Para todos, el resultado fue inesperado. Después de todo, los pensamientos de Ligia eran claros para todos. Pero los de Davis, nadie podía descifrarlos, ni se atrevían a preguntar.
El helicóptero ya había aterrizado. De repente, Davis se acercó a Ligia y dijo: "Ligia, ven conmigo."
El ánimo caído de Ligia se iluminó con un destello de alegría.
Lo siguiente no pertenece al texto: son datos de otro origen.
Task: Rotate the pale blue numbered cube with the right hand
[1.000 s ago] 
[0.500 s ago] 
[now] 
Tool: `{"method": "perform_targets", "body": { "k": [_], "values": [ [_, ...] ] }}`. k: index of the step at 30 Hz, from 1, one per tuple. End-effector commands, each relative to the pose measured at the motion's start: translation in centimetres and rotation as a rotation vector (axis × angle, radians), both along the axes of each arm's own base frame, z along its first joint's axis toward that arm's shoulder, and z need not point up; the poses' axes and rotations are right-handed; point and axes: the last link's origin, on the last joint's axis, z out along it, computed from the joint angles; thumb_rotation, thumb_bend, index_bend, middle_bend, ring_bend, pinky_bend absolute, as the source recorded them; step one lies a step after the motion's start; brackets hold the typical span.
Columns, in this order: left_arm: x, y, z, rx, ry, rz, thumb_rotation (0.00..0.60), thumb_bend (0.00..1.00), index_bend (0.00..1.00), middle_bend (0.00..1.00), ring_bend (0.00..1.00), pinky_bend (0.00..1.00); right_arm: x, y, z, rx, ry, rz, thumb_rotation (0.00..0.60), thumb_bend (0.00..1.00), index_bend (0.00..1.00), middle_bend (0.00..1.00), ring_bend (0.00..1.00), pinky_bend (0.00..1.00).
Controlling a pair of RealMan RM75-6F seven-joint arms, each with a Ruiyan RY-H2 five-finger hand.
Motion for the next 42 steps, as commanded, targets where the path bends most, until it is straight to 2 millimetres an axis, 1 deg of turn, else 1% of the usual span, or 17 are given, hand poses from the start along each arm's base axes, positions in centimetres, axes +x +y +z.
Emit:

Finalmente, siguió a Davis a un punto ciego de las cámaras.
La mirada de Davis era algo fría: "Desde el principio te advertí que Tirso podría ser uno de los de Olivia, ¿por qué seguiste involucrándote con él?"
"Pudiste haber votado por cualquier otro, ¿por qué tuviste que elegir a Tirso?"
La voz de Davis era fría, no como la ternura de antes.
"Tío Davis, ¿podría haber votado por cualquiera, incluso no por ti?"
Ligia, con los ojos llorosos, finalmente reunió el valor. Quería romper esa barrera entre ellos.
Davis la miró profundamente y finalmente dijo: "Estaría bien, incluso no por mí."
¿Esa era su respuesta? El corazón de Ligia se hundió. Las lágrimas caían sin freno. No dijo nada. Retrocedió lentamente. Luego corrió hacia el helicóptero.